Marc Aurèle écrivait qu’une grande partie de nos paroles et de nos actions sont inutiles.

Et qu’à chaque instant, nous devrions nous demander :

est-ce que ceci fait partie des choses inutiles ?

Cette phrase m’a beaucoup parlé.

Parce que quand on regarde nos vies aujourd’hui, surtout nous, Africains qui partons souvent de loin, on se rend compte qu’on a parfois ajouté beaucoup de bruit autour de nos ambitions.

On veut réussir. C’est normal.

On veut rattraper le retard. C’est compréhensible.

On veut prouver qu’on peut être quelqu’un. C’est humain.

Mais parfois, à force de vouloir tout faire vite, on finit par confondre mouvement et progression.

On travaille. On étudie. On veut profiter. On veut snapper. On veut chiller. On veut flex. On veut se montrer. On veut être partout. On veut prouver aux autres qu’on avance.

Mais est-ce que tout cela nous rapproche vraiment de la vie qu’on prétend vouloir construire ?

C’est là que la pensée de Marc Aurèle devient intéressante.

Les stoïciens ne disaient pas forcément qu’il fallait fuir le monde.
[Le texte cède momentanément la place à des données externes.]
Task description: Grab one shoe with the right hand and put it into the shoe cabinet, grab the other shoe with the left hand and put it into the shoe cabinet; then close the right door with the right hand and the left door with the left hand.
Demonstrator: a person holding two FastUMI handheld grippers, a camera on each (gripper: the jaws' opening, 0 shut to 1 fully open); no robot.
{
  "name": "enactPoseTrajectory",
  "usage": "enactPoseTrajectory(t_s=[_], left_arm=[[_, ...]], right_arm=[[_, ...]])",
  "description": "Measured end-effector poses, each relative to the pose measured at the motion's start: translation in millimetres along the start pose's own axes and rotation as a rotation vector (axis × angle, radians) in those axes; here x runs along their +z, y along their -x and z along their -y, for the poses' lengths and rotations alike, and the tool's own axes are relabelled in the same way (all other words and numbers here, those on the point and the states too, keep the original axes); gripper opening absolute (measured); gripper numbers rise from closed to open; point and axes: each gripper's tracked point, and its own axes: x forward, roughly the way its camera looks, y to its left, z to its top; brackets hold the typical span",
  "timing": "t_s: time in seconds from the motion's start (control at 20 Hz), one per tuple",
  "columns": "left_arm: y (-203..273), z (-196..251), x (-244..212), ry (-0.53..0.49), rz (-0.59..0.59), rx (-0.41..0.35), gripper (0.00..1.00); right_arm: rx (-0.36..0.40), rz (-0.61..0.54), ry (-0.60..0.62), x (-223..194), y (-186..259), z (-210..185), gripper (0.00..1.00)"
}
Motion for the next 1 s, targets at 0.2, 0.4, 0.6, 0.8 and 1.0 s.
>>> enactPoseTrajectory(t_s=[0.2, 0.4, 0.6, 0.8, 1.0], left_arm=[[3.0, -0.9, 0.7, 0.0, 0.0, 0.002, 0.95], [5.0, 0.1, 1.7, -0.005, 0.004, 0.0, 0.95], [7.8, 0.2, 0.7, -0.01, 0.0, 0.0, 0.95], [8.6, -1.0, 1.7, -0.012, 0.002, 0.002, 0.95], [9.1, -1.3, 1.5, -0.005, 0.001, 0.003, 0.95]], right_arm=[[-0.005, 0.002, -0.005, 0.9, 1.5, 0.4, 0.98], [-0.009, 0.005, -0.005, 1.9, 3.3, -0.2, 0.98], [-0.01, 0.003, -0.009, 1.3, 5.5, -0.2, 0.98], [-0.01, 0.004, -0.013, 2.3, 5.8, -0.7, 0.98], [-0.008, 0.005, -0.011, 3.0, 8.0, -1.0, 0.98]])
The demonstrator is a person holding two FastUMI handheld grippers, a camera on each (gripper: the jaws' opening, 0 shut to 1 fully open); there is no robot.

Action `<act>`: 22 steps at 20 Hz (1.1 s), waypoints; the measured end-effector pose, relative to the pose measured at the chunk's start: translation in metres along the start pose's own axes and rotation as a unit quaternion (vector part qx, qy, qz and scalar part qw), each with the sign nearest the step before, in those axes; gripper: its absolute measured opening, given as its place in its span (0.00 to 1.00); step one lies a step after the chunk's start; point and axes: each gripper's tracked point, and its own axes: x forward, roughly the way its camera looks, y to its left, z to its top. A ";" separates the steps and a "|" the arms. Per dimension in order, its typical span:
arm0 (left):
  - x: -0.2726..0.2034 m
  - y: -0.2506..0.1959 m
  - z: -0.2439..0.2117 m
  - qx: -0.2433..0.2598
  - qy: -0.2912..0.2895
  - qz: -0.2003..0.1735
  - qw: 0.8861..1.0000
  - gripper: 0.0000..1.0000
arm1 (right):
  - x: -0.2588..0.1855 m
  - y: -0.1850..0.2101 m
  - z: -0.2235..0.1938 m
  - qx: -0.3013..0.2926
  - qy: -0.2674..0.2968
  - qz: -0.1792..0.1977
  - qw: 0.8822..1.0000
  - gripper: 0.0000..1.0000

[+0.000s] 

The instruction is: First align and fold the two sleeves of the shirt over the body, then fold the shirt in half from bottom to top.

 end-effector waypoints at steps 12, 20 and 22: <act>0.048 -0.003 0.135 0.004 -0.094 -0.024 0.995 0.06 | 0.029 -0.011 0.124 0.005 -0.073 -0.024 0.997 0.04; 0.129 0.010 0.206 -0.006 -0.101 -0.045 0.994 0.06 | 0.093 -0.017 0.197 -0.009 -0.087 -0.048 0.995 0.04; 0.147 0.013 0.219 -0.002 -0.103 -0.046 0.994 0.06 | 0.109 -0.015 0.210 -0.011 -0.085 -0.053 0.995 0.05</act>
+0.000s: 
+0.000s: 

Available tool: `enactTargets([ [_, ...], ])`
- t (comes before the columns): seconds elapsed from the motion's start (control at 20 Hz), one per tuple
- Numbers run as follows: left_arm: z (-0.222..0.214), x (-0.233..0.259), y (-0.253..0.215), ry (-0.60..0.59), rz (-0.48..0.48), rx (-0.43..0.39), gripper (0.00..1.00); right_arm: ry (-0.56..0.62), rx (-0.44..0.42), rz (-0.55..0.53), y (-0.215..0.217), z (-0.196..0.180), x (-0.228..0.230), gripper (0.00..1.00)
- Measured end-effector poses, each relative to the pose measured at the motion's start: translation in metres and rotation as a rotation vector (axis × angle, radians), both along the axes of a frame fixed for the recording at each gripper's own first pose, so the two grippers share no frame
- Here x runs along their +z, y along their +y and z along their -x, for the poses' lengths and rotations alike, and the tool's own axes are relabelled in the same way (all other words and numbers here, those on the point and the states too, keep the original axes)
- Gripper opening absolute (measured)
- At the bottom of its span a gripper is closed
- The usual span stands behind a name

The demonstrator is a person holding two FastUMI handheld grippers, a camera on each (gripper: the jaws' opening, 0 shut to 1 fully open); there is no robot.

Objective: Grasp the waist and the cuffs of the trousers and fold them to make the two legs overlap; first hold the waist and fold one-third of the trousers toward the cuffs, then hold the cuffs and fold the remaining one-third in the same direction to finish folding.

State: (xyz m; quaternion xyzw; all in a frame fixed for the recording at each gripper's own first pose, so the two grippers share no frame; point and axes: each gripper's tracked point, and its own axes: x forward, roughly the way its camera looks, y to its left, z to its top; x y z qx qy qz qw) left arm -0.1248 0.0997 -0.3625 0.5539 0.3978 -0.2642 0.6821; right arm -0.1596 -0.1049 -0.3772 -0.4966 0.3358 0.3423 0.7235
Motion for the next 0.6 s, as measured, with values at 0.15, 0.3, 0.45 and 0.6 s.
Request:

Ils n’étaient pas tous enfermés dans des temples à méditer loin des hommes. Beaucoup vivaient dans la cité, travaillaient, décidaient, combattaient, administraient.

Mais ils essayaient de faire une chose difficile : distinguer l’essentiel de l’inutile.

Et peut-être que c’est exactement ce dont nous avons besoin.

Parce que tout ce que les autres font n’est pas forcément bon à reprendre.

Ce n’est pas parce que tout le monde sort qu’il faut sortir.

Ce n’est pas parce que tout le monde s’affiche qu’il faut s’afficher.

Ce n’est pas parce que tout le monde court qu’il faut courir dans la même direction.

Parfois, le vrai luxe, ce n’est pas de pouvoir tout faire.

C’est d’avoir la lucidité de couper ce qui ne sert à rien.

Couper certaines dépenses. Couper certaines fréquentations. Couper certaines envies de paraître. Couper certaines paroles inutiles. Couper certaines distractions qui nous donnent l’impression de vivre alors qu’elles nous éloignent doucement de nous-mêmes.

Notre jeunesse veut aller vite. Et je la comprends.

Quand tu viens d’un environnement où beaucoup de choses manquent, tu peux facilement croire que vivre, c’est accumuler le plus vite possible.

Mais une vie ne se construit pas seulement avec de l’intensité. Elle se construit aussi avec du tri. Il faut parfois accepter de moins parler, moins montrer, moins suivre, moins consommer, moins imiter.

Non pas pour devenir triste ou ennuyeux. Mais pour garder de l’énergie pour ce qui compte vraiment.

Parce qu’à la fin, ce ne sont pas seulement nos efforts qui déterminent notre trajectoire.

Ce sont aussi toutes les choses inutiles que nous avons eu le courage de ne pas faire.